In the lines below, count those containing the word "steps" and give the number alone.
** Opening Dataset content block **
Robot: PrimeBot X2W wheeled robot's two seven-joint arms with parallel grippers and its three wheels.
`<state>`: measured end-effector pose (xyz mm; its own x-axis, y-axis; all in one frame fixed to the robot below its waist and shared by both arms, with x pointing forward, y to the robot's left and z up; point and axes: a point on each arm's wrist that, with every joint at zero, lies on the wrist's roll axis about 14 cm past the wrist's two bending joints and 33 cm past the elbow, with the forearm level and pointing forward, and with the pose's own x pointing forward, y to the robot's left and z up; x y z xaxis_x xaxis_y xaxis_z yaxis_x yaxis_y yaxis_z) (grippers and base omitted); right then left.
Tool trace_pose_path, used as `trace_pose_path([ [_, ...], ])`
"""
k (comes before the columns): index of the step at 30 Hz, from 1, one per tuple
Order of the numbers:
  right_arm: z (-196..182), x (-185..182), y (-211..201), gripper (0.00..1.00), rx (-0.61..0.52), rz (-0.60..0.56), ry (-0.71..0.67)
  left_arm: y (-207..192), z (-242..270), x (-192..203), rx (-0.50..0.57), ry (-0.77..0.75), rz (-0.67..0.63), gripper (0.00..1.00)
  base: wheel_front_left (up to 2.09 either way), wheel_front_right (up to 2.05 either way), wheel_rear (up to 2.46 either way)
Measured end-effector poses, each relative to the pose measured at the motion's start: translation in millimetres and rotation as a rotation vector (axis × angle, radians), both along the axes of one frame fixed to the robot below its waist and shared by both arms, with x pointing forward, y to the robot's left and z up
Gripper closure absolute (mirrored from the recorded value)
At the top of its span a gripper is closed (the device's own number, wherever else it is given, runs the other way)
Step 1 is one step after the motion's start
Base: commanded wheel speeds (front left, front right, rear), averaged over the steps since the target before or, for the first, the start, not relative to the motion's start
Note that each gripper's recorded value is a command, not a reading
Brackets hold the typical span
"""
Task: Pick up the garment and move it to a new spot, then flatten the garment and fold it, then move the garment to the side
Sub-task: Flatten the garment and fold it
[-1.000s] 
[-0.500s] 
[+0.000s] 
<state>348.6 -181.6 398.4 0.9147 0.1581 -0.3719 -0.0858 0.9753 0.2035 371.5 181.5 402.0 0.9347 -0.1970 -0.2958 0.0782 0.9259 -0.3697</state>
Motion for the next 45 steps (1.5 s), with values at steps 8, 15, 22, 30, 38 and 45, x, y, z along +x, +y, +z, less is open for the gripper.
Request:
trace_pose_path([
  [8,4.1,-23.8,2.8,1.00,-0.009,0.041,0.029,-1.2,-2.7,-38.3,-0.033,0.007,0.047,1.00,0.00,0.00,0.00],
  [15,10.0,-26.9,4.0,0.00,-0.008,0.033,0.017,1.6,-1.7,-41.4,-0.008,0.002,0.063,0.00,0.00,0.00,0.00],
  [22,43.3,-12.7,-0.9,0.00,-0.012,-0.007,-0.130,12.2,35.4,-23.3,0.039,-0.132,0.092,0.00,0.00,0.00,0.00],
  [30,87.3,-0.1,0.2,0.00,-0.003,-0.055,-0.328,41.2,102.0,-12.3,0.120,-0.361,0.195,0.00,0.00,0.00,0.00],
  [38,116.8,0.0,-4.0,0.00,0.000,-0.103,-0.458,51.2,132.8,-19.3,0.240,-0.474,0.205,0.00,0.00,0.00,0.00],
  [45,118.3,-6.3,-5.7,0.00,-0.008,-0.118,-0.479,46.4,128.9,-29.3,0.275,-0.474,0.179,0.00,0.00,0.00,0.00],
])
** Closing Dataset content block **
Problem solution
2